Nevertheless, reducing resilience to a neoliberal product provides an incomplete and biased understanding of the context of world politics. Though pop music industries worldwide are still dominated by heterosexual hegemonic narratives, or mostly patriarchal, it is essential to continue to explore the more hopeful parts—the possibilities of true resistance. This collection includes the research by Katelyn Barney and Lexine Solomons, pointing out how lyrics act as a statement of survival despite colonization among a group of Aboriginal and Torres Strait Islander women. Pop music offers a channel for indigenous women to have their voices heard. The songs in the Bundjalung Aboriginal language help to safe keep the language against colonization and remains a sign of resilience despite the violence, abuses, and other trauma they were suffering as indigenous people, and as women. In the case of a group of musical artists in North Queensland, music performances constructed a site for intercultural collaboration, language revitalization, resilience, and resistance for people from different regions.
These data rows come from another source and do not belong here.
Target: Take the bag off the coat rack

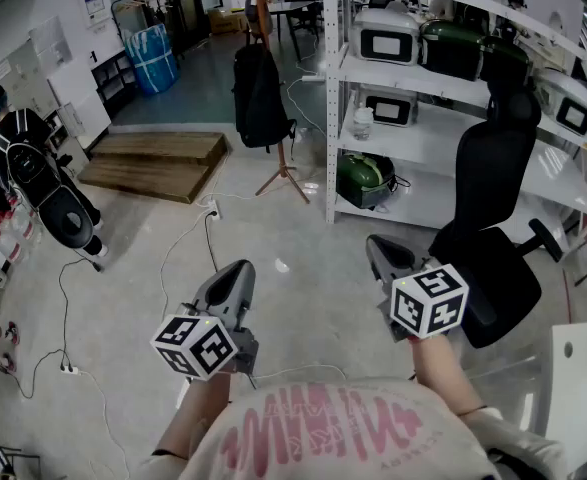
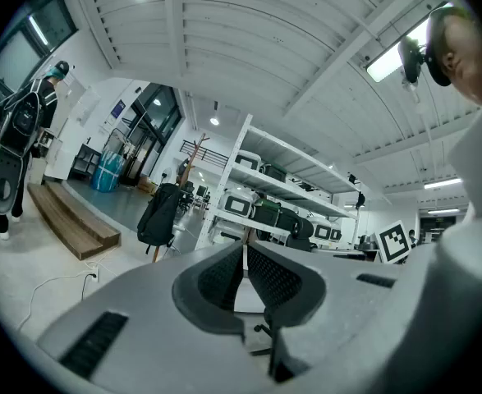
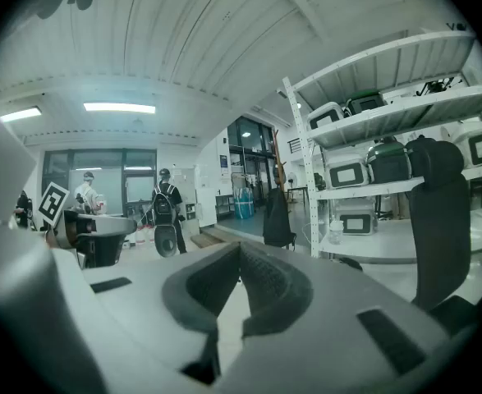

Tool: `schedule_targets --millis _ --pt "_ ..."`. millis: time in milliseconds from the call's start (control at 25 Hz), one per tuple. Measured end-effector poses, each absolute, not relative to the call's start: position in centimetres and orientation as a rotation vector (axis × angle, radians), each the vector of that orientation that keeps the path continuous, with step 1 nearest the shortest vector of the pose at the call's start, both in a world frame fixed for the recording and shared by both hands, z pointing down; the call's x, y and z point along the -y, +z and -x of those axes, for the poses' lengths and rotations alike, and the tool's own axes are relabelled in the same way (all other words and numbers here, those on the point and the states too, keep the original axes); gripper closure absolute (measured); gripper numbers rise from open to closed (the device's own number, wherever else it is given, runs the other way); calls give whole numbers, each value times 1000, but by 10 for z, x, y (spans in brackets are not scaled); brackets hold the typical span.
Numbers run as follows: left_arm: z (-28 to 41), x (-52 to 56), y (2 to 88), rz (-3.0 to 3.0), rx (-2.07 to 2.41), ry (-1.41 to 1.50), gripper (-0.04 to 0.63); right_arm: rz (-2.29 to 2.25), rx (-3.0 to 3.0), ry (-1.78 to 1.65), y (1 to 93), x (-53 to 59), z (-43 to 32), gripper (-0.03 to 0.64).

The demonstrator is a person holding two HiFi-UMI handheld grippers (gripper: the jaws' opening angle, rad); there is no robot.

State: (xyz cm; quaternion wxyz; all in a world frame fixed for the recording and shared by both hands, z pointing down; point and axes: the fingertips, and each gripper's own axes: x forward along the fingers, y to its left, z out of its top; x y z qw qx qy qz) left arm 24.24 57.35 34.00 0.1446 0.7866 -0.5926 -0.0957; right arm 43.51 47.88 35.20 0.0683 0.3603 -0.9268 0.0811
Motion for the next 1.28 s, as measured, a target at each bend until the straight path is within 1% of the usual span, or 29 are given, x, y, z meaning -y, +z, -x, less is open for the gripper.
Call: schedule_targets --millis 440,640,760,880,1040,1280 --pt "-241 -556 345 -2267 1707 -297 577 -1089 2779 253 363 -465 -438 612" --pt "-240 -557 365 -2210 1685 -297 577 -1114 2764 351 383 -468 -447 612" --pt "-253 -553 371 -2286 1624 -263 576 -1108 2804 412 390 -473 -457 612" --pt "-266 -539 371 -2346 1571 -248 575 -1076 2865 412 389 -477 -468 612" --pt "-274 -515 384 -2263 1578 -213 575 -1014 2886 422 395 -477 -480 612" --pt "-268 -489 394 -2199 1608 -256 577 -1062 2809 437 412 -450 -485 612"
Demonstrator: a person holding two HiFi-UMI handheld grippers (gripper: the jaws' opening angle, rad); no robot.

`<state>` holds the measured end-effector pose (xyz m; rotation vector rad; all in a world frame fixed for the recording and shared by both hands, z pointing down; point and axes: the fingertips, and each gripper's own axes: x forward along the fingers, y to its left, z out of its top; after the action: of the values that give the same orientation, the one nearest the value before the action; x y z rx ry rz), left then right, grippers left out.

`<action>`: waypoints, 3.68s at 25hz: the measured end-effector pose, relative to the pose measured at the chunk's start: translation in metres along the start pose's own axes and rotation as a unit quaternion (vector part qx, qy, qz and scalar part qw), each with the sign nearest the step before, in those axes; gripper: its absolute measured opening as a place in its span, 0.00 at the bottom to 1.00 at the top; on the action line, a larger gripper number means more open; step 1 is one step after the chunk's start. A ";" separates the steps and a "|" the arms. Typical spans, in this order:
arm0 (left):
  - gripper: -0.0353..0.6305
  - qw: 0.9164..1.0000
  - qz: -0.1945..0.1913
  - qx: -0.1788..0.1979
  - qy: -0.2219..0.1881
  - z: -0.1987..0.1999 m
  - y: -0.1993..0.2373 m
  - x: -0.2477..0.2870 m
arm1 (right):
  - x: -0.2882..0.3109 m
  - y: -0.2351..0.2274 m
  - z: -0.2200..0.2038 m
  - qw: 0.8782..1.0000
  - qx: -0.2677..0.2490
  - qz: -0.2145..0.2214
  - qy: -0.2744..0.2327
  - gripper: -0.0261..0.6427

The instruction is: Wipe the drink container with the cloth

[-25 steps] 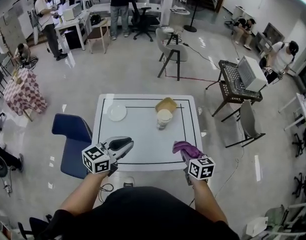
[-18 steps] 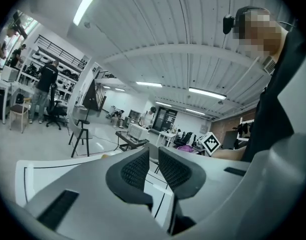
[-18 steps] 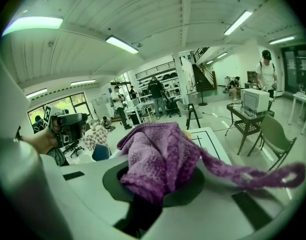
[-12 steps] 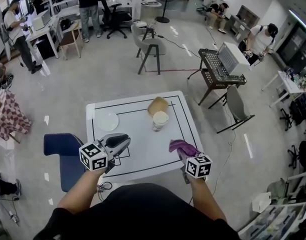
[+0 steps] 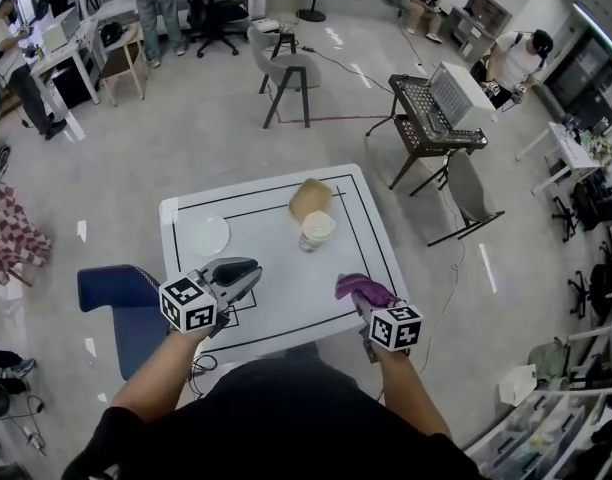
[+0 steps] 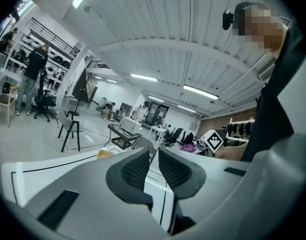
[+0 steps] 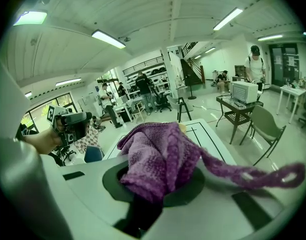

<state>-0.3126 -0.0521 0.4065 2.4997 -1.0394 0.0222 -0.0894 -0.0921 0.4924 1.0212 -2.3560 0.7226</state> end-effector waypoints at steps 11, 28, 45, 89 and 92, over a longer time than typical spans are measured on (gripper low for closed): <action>0.16 0.999 0.031 0.021 0.029 0.008 0.027 0.066 | 0.059 -0.054 0.051 0.999 -0.012 0.043 -0.002 0.16; 0.60 0.965 0.056 0.151 0.206 -0.078 0.128 0.233 | 0.174 -0.068 0.112 0.986 -0.042 0.159 0.034 0.16; 0.63 0.941 0.012 0.232 0.247 -0.107 0.145 0.293 | 0.239 -0.045 0.083 0.957 -0.105 0.230 0.138 0.16; 0.09 0.958 0.027 0.115 0.261 -0.099 0.128 0.309 | 0.196 -0.076 -0.061 0.977 -0.031 0.180 0.108 0.16; 0.09 0.960 0.032 0.111 0.254 -0.098 0.127 0.312 | 0.207 -0.066 -0.036 0.977 -0.033 0.194 0.080 0.16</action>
<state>-0.1605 -0.3030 0.5987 2.4452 -0.9308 0.7976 -0.1585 -0.2147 0.6615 0.4564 -2.4401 0.8241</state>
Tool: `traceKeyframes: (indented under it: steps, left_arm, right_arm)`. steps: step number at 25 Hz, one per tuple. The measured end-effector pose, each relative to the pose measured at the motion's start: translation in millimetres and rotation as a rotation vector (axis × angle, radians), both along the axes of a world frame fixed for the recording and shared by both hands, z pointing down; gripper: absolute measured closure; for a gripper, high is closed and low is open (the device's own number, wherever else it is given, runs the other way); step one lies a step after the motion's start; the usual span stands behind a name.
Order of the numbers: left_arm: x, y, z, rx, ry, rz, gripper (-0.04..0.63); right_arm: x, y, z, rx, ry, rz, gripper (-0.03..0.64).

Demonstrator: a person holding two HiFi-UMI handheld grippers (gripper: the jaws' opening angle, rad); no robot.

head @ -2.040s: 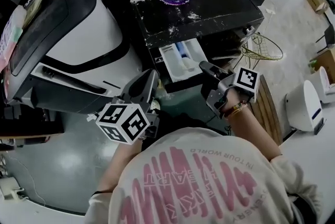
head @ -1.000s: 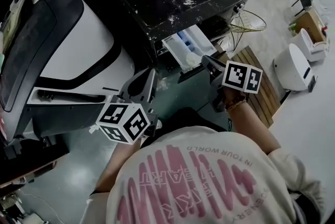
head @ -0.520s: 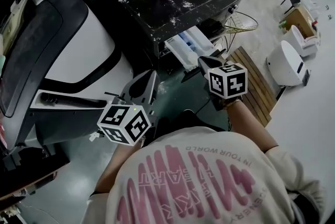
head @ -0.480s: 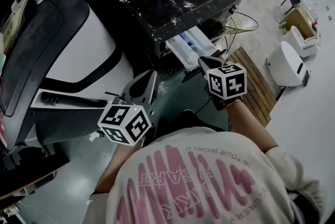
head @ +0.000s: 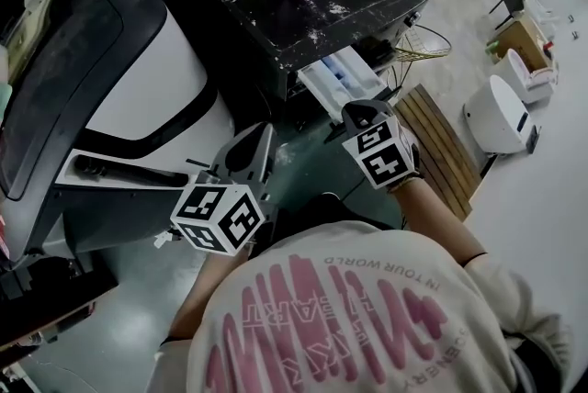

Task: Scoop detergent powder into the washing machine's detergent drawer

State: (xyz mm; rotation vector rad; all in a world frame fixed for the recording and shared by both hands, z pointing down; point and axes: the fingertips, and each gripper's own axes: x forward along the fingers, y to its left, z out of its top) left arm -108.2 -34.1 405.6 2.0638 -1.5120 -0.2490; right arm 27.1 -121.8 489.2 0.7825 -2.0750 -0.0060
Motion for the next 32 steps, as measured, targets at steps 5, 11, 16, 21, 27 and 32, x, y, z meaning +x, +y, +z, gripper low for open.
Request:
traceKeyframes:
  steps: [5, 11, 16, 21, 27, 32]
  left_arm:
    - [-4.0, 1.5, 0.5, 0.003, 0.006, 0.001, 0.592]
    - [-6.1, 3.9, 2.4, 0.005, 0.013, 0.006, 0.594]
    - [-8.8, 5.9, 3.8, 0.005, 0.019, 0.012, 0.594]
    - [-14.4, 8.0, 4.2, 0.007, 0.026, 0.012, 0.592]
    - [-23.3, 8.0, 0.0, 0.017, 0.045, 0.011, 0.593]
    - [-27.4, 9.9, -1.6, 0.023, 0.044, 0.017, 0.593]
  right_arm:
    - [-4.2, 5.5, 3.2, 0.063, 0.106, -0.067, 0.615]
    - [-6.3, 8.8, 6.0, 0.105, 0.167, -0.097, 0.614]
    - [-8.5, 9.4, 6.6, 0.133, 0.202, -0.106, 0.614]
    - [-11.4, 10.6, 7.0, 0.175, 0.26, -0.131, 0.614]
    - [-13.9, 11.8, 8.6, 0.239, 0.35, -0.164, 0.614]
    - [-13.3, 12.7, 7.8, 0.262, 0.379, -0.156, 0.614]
Finally, the collection problematized the role of pop music in politics. In the chapter by Ann Werner in the later part of the collection, the limits of the political potency of messages of feminism and anti-racism in mainstream pop music were underscored. Contextualizing the image of black Swedish artist Titiyo within the Swedish mainstream music scene, the chapter shows the challenges and possible failure of articulating feminist and anti-racial politics with pop music. Further, within the neoliberalist market, the singer’s image is easily appropriated by postfeminism, rendering it unchallenging to persisting inequalities. Werner’s research poses a significant question on the obstacles of mixing pop music with politics within the mainstream capitalist postfeminist media. Besides, instead of seeing the postfeminist incorporation as a failure in politics, how the apolitical pop music still engages popularities politically as effective solidarity.

Apart from the above-mentioned chapters, the collection includes other research on intersectional subjects that rarely appear in the field. Paige Klimentou’s chapter talks about the bodily politics of tattooing in relation to popular music fandom; Ian Collinson explores how Eco metal makes transgression to misanthropic environmentalism, environmental activism without politics, and emasculated environmentalism. Mixing Pop and Politics—drawing from a diverse base of disciplines and fields of study, namely pop music, neoliberalism, racism, feminism, environmentalism, body politics, and many more—touches upon many facets of pop music. The collection delineates different forms of the resilience in pop music in its connection to authoritarianism. On one hand, it shows how politics can go from the realm of activism into the realm of popular music; on the other hand, it accurately reveals how pop music is bouncing back and forth between the sides of resistance and coalescence of the neoliberal paradigm, creating, and occupying a liminal space. To be hypercritical, whilst the responses to the question of the role of music in politics are scattered in numerous genres and contexts in this collection, there are much room left to be further researched. As it happens that the collection is timely published in this post-COVID time, it remains a recommendable collection of preliminary studies that showcase pop music’s many interventions in the neoliberalist system that is already shaky before COVID-19, and its presumably regular state being fundamentally disrupted by the pandemic. With pop music unmasking the unsustainability of the neoliberal system, the collection offers us focal points to foresee how the “mixing” of pop music and politics continues to challenge, and potentially facilitate imaginations of a “new normal”.

Yvette Lok Yee Wong

Yvette Lok Yee Wong

Yvette Lok Yee Wong, was born in Hong Kong, is a PhD candidate in Amsterdam School of Cultural Analysis at the University of Amsterdam. Her PhD project focuses on the creative discontents in Hong Kong social movements. Next to her academic work, she is a pop lyricist in Hong Kong herself.